2.2.2. Image Preprocessing

In practice, the edges of the images obtained are usually blurred and noisy due to limitations in the camera focusing mechanism, the electronics of the imaging system, and environmental factors such as illumination [18]. In this case, the edge is modeled as a slope closer to the grayscale slope, which is shown schematically in Figure 7. The curve in Figure 7 depicts the variation in pixel grayscale values in the $1\times 390$ region covered by the Line ROI in Figure 6a, where the interval [180, 200] roughly corresponds to the junction between the background region and the target object in the image when the edge point could be any point in the slope.

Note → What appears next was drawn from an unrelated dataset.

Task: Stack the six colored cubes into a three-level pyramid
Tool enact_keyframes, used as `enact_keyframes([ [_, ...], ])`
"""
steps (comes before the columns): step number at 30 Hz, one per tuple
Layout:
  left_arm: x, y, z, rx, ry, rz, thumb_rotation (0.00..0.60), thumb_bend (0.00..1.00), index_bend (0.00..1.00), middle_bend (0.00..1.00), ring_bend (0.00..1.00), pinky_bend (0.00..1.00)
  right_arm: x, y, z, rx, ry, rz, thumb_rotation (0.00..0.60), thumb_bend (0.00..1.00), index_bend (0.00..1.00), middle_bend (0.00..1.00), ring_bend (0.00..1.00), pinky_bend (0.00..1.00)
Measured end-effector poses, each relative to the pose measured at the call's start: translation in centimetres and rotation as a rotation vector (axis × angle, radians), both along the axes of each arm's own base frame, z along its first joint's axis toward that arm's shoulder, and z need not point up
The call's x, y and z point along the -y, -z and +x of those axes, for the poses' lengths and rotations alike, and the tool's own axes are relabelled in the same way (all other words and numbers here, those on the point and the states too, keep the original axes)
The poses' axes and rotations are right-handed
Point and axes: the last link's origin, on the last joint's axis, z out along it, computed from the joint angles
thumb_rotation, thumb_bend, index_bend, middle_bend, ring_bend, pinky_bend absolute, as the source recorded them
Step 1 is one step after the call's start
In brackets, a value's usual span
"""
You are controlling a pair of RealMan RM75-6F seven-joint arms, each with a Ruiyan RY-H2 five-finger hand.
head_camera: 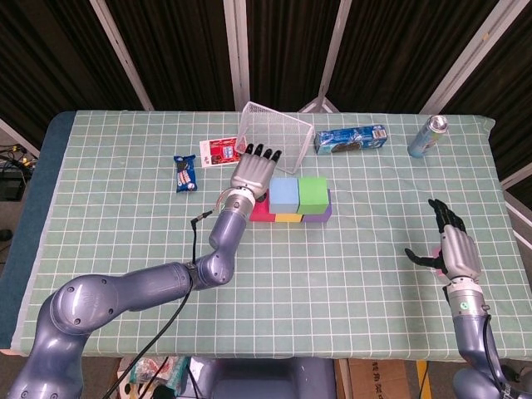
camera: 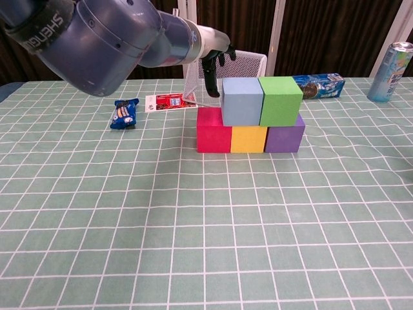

To improve the accuracy of feature point extraction, it is necessary to threshold the foreground and background of the image to transform the slope model into a step model [19]. Threshold segmentation works by selecting a gray value as the segmentation threshold T for region segmentation based on the gray scale characteristics of the image and separating the foreground and background according to the threshold T to obtain a binarized image [20]. Current mainstream threshold segmentation methods can broadly be classified into fixed thresholding methods and adaptive thresholding methods [21,22]. The fixed thresholding method is based on the histogram wave characteristics of grayscale to select a fixed threshold value, which is suitable for scenes with an apparent distinction between foreground and background. However, noise, light changes, and uneven light distribution often disturb the image acquisition. The fixed threshold cannot be dynamically adjusted according to the field environment. Therefore, this paper adopts the more flexible OTSU algorithm [23], which does not need to introduce additional parameters and automatically determine the optimal threshold in a mathematical sense based on maximizing the variance between classes. A more considerable interclass variance between background and foreground indicates a more distinct differentiation between the two regions of the image, where the interclass variance can be defined as:

$$g={\omega }_0{\omega }_1{\left({\mu }_0-{\mu }_1\right)}^2,$$

(2)

where ${\omega }_0$ is the ratio of the number of pixels in the foreground part to the total number, ${\mu }_0$ is the gray average of the foreground part, ${\omega }_1$ is the ratio of the number of pixels in the background part to the total number, and ${\mu }_1$ is the gray average of the background part. The OTSU algorithm calculates the threshold $T$ that maximizes the variance $g$ between classes based on the gray distribution of the whole image by traversing the gray levels of the image, and uses this threshold as the basis for classifying binary images.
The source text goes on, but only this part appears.